# Information
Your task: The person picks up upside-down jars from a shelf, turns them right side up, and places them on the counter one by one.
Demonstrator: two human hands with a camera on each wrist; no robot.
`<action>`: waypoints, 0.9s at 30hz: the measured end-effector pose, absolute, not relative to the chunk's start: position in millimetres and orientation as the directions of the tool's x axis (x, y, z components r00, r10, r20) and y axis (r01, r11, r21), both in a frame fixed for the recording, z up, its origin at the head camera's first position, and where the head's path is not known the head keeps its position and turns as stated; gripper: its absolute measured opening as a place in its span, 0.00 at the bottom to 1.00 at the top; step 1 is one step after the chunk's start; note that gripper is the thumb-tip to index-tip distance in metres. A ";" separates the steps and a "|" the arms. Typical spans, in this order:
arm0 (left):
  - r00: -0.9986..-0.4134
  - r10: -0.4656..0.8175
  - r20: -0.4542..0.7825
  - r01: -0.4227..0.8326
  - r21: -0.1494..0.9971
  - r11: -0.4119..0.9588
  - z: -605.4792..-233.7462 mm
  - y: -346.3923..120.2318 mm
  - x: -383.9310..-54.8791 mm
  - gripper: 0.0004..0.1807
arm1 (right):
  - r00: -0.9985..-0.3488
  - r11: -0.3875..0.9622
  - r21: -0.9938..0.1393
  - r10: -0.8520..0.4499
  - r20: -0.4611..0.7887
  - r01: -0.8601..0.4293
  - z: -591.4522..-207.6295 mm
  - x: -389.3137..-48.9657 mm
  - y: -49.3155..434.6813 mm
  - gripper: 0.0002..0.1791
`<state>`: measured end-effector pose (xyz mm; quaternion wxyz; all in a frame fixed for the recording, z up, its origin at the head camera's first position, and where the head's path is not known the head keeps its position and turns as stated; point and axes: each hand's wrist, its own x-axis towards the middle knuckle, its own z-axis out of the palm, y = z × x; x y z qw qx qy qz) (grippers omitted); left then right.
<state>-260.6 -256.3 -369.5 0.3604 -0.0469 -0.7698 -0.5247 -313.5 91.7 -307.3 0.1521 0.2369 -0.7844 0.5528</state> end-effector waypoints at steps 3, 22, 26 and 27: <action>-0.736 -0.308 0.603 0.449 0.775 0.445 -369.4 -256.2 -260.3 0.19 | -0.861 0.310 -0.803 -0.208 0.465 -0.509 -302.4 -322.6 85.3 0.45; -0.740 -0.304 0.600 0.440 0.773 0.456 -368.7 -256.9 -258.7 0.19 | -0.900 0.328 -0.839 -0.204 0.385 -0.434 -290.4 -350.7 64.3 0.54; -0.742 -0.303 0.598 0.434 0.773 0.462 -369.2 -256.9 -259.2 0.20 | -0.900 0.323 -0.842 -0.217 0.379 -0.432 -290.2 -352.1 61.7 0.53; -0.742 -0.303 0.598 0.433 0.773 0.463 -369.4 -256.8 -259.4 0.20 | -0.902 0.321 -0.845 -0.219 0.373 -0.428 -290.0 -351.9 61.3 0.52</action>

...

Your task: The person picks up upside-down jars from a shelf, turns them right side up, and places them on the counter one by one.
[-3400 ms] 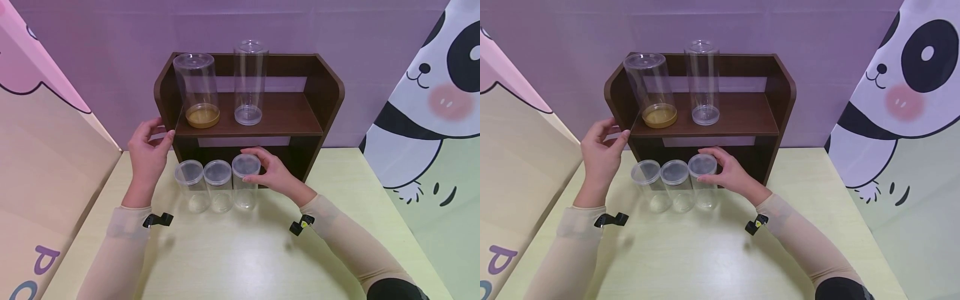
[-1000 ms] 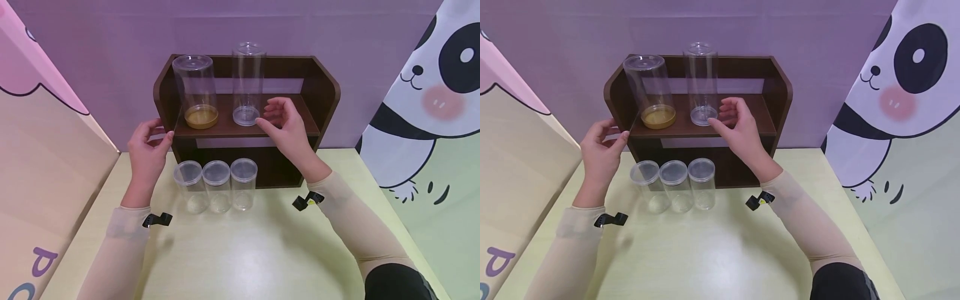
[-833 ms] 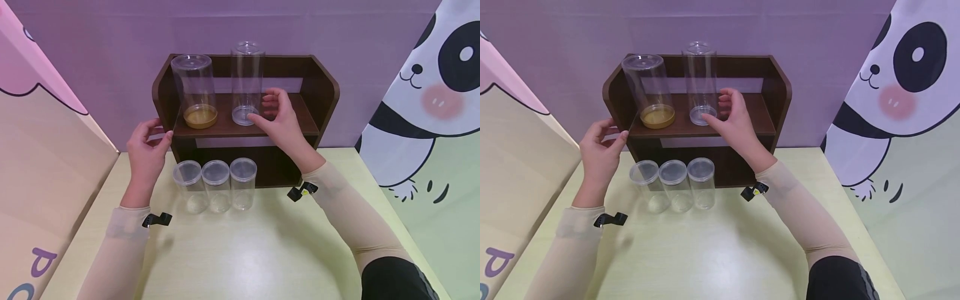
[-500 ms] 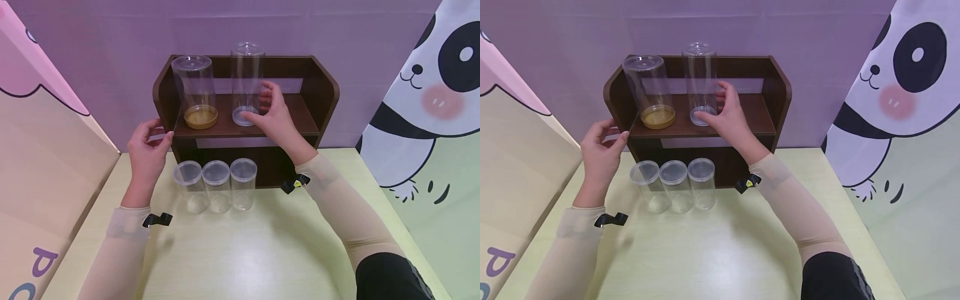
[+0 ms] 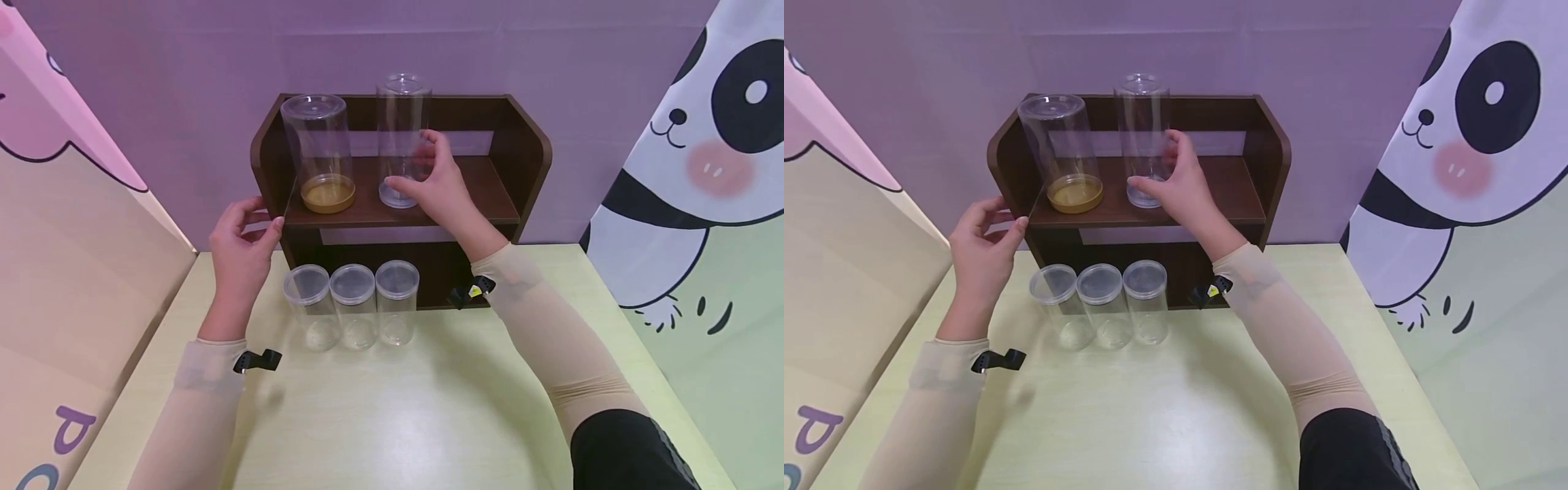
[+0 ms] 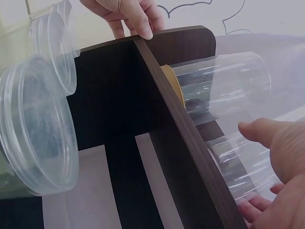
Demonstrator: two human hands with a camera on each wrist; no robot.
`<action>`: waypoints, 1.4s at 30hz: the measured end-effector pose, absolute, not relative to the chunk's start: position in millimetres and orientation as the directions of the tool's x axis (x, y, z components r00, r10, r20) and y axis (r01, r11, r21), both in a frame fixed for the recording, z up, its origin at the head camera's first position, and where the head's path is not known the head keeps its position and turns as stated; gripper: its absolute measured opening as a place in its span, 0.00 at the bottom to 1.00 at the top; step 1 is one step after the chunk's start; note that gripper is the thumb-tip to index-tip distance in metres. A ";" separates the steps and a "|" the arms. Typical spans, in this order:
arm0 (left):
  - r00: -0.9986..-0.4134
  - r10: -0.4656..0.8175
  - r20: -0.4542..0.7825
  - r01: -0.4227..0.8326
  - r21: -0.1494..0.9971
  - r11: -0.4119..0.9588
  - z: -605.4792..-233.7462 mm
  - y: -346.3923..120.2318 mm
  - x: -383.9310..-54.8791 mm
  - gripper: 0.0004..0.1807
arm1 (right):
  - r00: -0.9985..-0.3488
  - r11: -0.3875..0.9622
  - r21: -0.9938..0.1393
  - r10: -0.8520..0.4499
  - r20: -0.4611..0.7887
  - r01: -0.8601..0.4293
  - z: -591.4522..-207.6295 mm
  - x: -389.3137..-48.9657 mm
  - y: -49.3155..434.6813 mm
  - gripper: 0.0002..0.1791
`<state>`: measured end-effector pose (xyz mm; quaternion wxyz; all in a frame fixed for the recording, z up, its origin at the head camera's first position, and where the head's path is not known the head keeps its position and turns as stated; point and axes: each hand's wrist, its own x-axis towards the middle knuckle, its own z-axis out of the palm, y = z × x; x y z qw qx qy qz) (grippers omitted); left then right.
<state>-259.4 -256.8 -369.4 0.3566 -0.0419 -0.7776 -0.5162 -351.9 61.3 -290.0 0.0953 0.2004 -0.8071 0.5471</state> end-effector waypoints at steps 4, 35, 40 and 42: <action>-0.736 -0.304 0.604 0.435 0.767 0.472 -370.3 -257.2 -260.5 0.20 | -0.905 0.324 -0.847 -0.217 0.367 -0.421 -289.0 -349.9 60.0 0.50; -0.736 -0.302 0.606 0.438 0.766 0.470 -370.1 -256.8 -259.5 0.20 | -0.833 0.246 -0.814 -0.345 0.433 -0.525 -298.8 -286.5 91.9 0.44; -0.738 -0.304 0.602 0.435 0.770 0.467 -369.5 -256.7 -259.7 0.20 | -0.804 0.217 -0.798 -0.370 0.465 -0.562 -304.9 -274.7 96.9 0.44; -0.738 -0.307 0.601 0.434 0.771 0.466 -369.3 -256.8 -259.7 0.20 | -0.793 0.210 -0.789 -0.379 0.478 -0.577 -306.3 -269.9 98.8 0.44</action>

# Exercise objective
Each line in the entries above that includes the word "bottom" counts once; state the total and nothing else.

# Final answer
2